TRY IT
Filter the material below down to the lines containing the word "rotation".
== Segment start ==
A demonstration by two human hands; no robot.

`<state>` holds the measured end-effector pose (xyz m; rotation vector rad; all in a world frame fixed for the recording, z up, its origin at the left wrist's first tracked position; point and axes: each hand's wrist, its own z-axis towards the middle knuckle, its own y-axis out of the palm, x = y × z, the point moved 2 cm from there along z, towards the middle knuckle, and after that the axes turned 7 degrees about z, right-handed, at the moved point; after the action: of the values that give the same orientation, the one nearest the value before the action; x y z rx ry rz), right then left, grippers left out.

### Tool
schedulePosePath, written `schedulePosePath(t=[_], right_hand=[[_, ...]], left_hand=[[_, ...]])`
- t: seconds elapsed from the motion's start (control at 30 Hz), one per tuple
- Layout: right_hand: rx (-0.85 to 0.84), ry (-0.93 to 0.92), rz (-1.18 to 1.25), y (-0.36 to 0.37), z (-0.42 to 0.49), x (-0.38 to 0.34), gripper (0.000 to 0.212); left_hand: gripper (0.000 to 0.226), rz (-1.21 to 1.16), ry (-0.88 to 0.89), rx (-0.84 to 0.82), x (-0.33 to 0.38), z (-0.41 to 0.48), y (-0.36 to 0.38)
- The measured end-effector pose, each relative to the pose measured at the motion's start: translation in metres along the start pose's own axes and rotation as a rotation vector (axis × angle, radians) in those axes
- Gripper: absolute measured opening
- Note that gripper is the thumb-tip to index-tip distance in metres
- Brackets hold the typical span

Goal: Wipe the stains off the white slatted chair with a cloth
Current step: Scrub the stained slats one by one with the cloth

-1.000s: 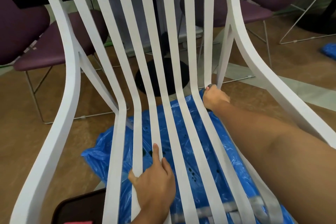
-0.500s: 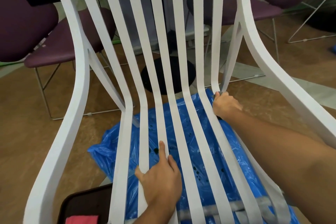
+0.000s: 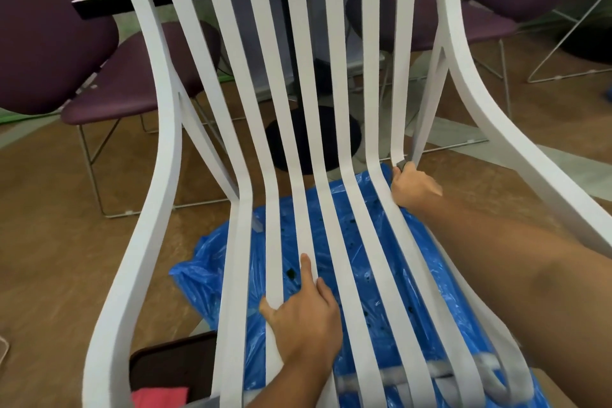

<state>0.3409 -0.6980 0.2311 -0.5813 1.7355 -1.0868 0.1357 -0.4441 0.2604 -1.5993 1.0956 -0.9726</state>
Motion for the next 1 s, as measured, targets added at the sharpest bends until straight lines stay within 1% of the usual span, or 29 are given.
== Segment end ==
SOLUTION TO THIS TASK
`<state>` holds the measured end-effector pose (xyz m; rotation vector rad; all in a world frame fixed for the recording, z up, its origin at the left wrist's first tracked position; point and axes: each hand's wrist, its own z-axis towards the middle knuckle, its own y-axis out of the palm, x = y × z, the point moved 2 cm from there along z, towards the middle knuckle, and after that the axes turned 7 degrees about z, right-handed, at the moved point; after the action: of the values that give the same orientation, the one nearest the value before the action; x y z rx ry rz), right then left, grippers left out.
- The measured end-effector pose, each relative to the pose measured at the motion's start: translation in metres along the start pose's own axes and rotation as a rotation vector (axis × angle, radians) in those axes

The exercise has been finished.